Surfactant in the alveolar film

• About 50% of DPPC is then stored in bilayer structures (occurs with most cell phospholipid systems).
• Fluidifies DPPC-rich membranes for easier transit into the interface.
• SP-B and SP-C catalyze the transfer of tensioactive molecules, mainly the DPPC. The PG probably forms via a specific process.
• The hydrophobic surfactant proteins involved in interaction of surfactant-secreted structures and interfacial films, for transfer of tensioactive lipids to the interface. They disturb bicapal structure, favouring build of intermediaries for DPPC molecules to pass to interface.
• The pressure, however, stabilizes interface film in its low-tension state. Proteins encourage re-extension of molecule, for it to be ready for the next rotation.

Lack of Gene expression

• Lack of SP-B reduces lung surfactants, like at the moment of birth. The SP-B knockout happens in animals, and at the moment of birth, acute, irreversible, and fatal respiratory failure appears, as the proteins' production genes stop.
• The gene has been deactivated because of the lack of surfactant's action on the action of a hydrophobic agent on the surface that acts as inexorable tension's.

More factors to take into account

• The lack of the expression of the genes from the proteins stops their biological cycle
• Those cases need that, as the lack of a protein, which proceeds from distinct genes, the preparation can be interconnected. For that reasons the new-born does not fully develop since the newborn has the problems of respiratory issues, in a long-term plan and there is no right stabilization on the top of a respiratory surface. Evolution of the surfactant system is needed.

Physiopathology

• Lack of a functional surfactant system causes serious breathing problems, from difficulty keeping air spaces open.
• This happens more in infants born before 35th gestation week.
• Surfactant may change with the passing of time.
• If the air cannot be found because the fetus is not prepared to breathe.

Synthesis and gathering

• As DPPC's (tensioactive component) start around 35th gestational week.
• At this point, synthesis from proteins start.
• Some infants are inable to breath.
• Infants lungs do not yet have a surfactant function.
• Fragile tissue triggers problems from related harm.

Molecular Actions of Pulmonary Infection

• It is sufficient the material comes from an external agent., which helps the lung.
• Neonatal departments make exogenous treatment a routine, but the exogenous agent does not contain hydrophobic proteins like SP-B, SP-C.

Pulmontary Defense Mechanisms

• Epithelium needs a defense mechanism to not allow pathogens come in.
• Alveolar spaces need antibodies to not allow damage by pathogens
• Alveolar surfaces need mechanisms to block bacteria.
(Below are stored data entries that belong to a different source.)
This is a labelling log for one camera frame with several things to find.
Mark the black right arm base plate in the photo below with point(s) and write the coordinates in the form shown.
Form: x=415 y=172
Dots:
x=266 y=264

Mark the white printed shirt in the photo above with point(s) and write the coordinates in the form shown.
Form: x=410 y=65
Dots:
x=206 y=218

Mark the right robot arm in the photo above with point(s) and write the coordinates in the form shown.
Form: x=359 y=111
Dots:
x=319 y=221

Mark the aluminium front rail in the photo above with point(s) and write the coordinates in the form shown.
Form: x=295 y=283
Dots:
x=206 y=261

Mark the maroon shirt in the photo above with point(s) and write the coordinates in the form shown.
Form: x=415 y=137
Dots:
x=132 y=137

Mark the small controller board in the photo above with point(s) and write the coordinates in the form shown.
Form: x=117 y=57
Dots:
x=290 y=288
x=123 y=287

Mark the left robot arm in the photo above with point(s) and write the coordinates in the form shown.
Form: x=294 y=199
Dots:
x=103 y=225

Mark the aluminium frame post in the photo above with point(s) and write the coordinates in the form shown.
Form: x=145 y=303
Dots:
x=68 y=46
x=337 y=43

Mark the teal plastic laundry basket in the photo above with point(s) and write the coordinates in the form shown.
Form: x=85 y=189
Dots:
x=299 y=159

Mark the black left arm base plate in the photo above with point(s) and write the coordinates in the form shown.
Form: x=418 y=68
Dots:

SP-A and SP-D are important to immune agents, they get attached to carbohydrates.
• There's a sugar binding that can eliminate pathogens such as: Alveolar space by destroying cells and lungs, and bacteria.
• SP-D is aggluting mass, which helps destroy bacteria.
• SP-A attacks the cells of the system to block immunitary agents like macrophages
• The body has cells as receptors for collegenous regions.

Viral and Epithelial defense

• The body has cells as receptors for collegenous regions.
• SP-A and SP-D helps maintain the air that comes to the body.
• Some animals are extremely sensitive, the are extremely sensitive.
• It is able to cause a gram negative reaction, lipopoysaccariticide
• Hydrodphobic proteins is to join with LPS.